Plaintiff must repeat this process for each person he names as a Defendant. If Plaintiff fails to affirmatively link the conduct of each named Defendant with the specific injury suffered by Plaintiff, the allegations against that Defendant will be dismissed for failure to state a claim. Conclusory allegations that a Defendant or group of Defendants has violated a constitutional right are not acceptable and will be dismissed.

Plaintiff must clearly designate on the face of the document that it is the "First Amended Complaint." The first amended complaint must be retyped or rewritten in its entirety on the court-approved form and may not incorporate any part of the original Complaint by reference. Plaintiff may include only one claim per count.

A first amended complaint supersedes the original complaint. Ferdik v. Bonzelet, 963 F.2d 1258, 1262 (9th Cir. 1992); Hal Roach Studios v. Richard Feiner & Co., 896 F.2d 1542, 1546 (9th Cir. 1990). After amendment, the Court will treat an original complaint as nonexistent. Ferdik, 963 F.2d at 1262. Any cause of action that was raised in the original complaint and that was voluntarily dismissed or was dismissed without prejudice is waived if it is not alleged in a first amended complaint. Lacey v. Maricopa County, 693 F.3d 896, 928 (9th Cir. 2012) (en banc).

V. Warnings

A. Address Changes

Plaintiff must file and serve a notice of a change of address in accordance with Rule 83.3(d) of the Local Rules of Civil Procedure. Plaintiff must not include a motion for other relief with a notice of change of address. Failure to comply may result in dismissal of this action.

B. Copies

Plaintiff must submit an additional copy of every filing for use by the Court. See LRCiv 5.4. Failure to comply may result in the filing being stricken without further notice to Plaintiff.

C. Possible Dismissal

If Plaintiff fails to timely comply with every provision of this Order, including these warnings, the Court may dismiss this action without further notice.
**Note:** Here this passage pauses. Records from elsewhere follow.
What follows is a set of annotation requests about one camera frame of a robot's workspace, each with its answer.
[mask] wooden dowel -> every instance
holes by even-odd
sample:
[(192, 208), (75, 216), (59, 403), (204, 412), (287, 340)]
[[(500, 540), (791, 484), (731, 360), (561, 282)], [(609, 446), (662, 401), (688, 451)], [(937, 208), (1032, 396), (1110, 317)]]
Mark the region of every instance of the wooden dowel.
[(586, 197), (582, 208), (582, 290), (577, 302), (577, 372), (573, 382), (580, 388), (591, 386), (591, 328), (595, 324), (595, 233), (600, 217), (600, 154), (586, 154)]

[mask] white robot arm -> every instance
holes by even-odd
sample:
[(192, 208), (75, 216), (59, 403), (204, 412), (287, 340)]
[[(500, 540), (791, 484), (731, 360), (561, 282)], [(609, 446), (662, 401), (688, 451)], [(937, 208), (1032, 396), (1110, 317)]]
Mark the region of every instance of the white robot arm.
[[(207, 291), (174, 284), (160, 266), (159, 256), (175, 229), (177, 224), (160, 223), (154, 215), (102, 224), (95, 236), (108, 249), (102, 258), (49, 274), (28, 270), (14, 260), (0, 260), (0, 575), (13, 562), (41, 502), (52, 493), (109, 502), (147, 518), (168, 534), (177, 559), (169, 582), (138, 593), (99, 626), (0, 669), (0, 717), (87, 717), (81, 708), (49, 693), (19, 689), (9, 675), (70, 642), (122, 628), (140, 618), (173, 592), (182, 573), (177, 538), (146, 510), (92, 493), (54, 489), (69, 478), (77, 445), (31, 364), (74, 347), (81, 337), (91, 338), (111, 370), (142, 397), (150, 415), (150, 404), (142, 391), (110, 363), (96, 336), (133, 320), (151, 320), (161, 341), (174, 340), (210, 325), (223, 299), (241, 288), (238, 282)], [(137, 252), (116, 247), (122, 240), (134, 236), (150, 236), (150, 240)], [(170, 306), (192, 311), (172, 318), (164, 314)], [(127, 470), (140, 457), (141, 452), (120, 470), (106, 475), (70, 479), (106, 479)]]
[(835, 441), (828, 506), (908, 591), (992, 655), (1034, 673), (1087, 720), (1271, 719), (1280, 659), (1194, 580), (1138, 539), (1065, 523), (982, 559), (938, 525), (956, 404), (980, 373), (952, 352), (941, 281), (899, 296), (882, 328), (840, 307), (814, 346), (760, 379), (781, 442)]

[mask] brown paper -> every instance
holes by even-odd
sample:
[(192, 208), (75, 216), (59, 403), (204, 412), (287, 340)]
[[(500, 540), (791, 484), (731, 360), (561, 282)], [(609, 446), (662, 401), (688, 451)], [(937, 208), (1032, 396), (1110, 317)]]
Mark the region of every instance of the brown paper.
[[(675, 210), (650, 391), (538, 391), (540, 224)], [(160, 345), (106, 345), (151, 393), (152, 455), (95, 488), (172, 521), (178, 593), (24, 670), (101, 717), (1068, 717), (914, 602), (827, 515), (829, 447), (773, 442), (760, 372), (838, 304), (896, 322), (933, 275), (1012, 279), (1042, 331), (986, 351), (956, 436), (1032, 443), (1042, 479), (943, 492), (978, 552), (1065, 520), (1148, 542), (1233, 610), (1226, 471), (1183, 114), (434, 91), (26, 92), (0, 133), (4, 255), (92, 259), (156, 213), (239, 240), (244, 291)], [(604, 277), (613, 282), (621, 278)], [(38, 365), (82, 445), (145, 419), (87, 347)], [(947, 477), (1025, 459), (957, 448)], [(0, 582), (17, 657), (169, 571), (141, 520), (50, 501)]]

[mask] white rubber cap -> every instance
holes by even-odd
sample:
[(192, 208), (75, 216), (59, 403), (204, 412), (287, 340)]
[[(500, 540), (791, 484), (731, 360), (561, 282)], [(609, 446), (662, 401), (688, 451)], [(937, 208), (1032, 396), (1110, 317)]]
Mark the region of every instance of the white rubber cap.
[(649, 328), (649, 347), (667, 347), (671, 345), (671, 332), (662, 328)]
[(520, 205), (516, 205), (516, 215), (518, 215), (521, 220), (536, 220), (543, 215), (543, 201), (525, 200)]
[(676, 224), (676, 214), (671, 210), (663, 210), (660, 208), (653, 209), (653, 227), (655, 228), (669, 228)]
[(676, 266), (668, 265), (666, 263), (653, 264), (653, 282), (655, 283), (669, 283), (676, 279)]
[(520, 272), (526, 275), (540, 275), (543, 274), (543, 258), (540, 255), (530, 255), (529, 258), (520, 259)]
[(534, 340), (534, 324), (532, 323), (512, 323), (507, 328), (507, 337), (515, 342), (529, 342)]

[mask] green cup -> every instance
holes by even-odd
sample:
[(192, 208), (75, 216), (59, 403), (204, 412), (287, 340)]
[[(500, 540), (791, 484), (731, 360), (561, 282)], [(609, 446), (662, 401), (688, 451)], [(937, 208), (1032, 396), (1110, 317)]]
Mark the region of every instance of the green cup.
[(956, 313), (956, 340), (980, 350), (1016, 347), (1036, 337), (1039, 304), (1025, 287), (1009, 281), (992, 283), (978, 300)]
See Ferdik, 963 F.2d at 1260-61 (a district court may dismiss an action for failure to comply with any order of the Court).

IT IS ORDERED:

(1) The Complaint (Doc. 1) is dismissed for failure to state a claim. Plaintiff has 30 days from the date this Order is filed to file a first amended complaint in compliance with this Order.

(2) If Plaintiff fails to file an amended complaint within 30 days, the Clerk of Court must, without further notice, enter a judgment of dismissal of this action with prejudice that states that the dismissal may count as a "strike" under 28 U.S.C. § 1915(g).

(3) The Clerk of Court must mail Plaintiff a court-approved form for filing a civil rights complaint by a prisoner.